Irène Némirovsky fut une des figures littéraires des années trente. Elle disparut tragiquement, comme des millions d’autres, dans l’un des plus terribles camps de la mort à Auschwitz.
On la redécouvrit à la suite d’un roman inédit, publié en 2004, « Suite française », qui fut un succès littéraire posthume.
Le Maître des âmes fut tout d’abord publié sous la forme d’épisodes dans la revue Gringoire. La qualité littéraire n’en est pas exceptionnelle mais l’écriture fluide nous conduit avec facilité au cœur de la France des années vingt et trente, juste avant la guerre. Facilité ne veut cependant pas dire, simplicité de l’intrigue et de la psychologie. Au contraire !
Il est assez fascinant de voir à travers ce roman l’antisémitisme plus ou moins latent qui pouvait régner parmi les élites à cette époque.
Dario Asfar est un sémite, croisement de grec, de russe et d’italien. Condamné à devenir un misérable horloger, il choisit d’émigrer en France après avoir réussi ses études de médecin en tirant le diable par la queue.
Crevant de faim, chargé d’une épouse valétudinaire et d’un jeune fils, il vit d’expédients et d’emprunts ainsi que d’une minuscule clientèle à Nice peu prompte à payer les factures d’honoraires.

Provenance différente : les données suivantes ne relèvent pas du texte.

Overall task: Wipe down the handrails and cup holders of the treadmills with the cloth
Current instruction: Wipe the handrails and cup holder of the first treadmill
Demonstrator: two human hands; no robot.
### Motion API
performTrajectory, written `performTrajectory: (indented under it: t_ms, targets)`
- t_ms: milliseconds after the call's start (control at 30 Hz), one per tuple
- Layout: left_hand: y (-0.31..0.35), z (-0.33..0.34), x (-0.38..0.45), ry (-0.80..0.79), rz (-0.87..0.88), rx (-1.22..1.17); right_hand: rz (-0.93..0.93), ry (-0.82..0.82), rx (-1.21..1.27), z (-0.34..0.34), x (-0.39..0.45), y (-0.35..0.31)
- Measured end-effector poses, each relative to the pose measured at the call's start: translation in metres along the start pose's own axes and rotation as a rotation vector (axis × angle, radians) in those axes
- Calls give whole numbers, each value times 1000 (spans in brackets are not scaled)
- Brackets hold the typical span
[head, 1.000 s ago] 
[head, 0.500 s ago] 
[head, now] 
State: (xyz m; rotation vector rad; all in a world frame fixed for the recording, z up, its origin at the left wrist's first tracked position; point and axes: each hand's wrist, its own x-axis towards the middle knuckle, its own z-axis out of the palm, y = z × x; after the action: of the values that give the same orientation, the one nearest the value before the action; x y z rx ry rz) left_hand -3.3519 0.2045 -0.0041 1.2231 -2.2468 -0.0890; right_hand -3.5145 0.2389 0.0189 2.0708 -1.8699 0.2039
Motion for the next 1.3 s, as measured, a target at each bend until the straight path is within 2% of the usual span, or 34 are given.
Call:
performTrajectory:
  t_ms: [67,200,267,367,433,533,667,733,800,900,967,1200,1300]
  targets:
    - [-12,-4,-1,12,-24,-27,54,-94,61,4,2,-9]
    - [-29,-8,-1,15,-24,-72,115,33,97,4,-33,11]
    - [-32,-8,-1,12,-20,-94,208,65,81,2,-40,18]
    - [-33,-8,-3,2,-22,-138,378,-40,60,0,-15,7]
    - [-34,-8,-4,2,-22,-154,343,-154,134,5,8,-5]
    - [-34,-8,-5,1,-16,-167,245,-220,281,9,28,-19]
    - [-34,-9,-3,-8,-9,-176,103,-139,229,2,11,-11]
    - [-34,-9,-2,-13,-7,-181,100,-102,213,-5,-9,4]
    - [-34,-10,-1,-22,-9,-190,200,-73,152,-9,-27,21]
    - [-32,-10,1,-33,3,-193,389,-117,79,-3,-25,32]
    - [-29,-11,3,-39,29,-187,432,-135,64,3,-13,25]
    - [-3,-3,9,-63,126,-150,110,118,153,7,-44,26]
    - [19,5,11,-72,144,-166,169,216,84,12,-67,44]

Ambitieux, rusé, travailleur, ayant une volonté farouche de réussir, fasciné par l’argent dont il manque constamment, il va jouer son va-tout en s’installant à Paris. Grâce à une intrigante qui est la maîtresse d’un riche industriel qu’il a sauvé et qu’il continue de soigner, il va rapidement devenir la coqueluche de la haute société en exploitant un filon tout neuf, méconnu et en construction : la psychanalyse.

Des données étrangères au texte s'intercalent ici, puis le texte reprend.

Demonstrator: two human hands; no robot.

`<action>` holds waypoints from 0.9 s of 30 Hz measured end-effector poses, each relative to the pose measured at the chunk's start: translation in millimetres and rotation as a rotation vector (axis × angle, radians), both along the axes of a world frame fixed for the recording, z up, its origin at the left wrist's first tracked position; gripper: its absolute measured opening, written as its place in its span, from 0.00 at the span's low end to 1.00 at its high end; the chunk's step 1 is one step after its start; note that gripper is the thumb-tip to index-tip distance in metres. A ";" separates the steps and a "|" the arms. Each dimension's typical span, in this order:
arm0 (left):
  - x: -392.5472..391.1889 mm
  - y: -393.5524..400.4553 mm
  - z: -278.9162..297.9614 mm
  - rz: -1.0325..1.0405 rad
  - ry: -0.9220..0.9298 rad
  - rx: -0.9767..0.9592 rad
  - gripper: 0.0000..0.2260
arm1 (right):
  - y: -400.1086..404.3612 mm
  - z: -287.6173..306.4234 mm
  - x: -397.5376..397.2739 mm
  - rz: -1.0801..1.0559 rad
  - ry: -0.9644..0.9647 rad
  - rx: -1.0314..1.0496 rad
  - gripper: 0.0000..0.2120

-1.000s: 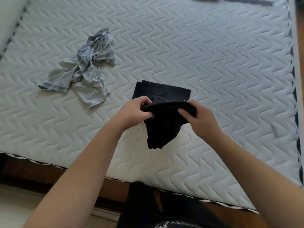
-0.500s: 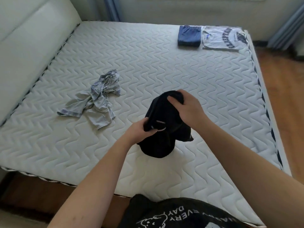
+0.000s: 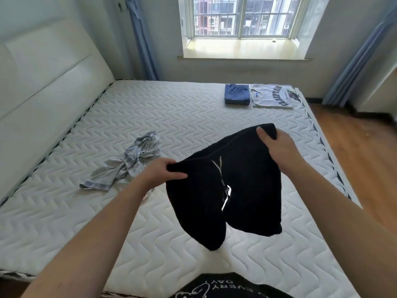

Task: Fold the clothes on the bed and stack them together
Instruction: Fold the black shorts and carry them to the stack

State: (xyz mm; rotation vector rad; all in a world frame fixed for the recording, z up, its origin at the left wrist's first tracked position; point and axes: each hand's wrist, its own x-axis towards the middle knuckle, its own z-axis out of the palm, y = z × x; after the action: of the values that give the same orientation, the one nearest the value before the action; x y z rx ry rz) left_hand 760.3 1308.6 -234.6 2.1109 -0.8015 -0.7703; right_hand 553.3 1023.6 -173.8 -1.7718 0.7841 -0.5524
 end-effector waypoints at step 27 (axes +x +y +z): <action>88.1 24.7 135.1 -0.194 -0.026 -0.458 0.13 | 5.6 38.3 -4.0 0.189 -0.206 0.121 0.23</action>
State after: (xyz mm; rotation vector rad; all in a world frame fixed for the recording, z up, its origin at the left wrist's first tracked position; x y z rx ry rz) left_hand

Plus poussé par l’appât du gain destiné à supporter un train de vie princier que par le souci de ses patients, il deviendra le Maître des Ames de ses patients, se rendra indispensable jusqu’à la manipulation ou l’extorsion.
L’auteur nous décrit une société sans complaisance où la superficialité des rapports ne saurait masquer la férocité des sentiments, les trahisons et les coups-bas.
Dario Asfar, en ayant gagné l’âme de ses patients, finira par perdre la sienne même si la dernière phrase est terrible et montre combien il n’a rien compris à ceux, très proches, qui ne partagent pas son point de vue.
Un livre qui se lit très vite et qui permet de découvrir un auteur un peu injustement oublié ainsi qu’une facette de la lutte des classes dans cette France très contrastée de l’avant-guerre.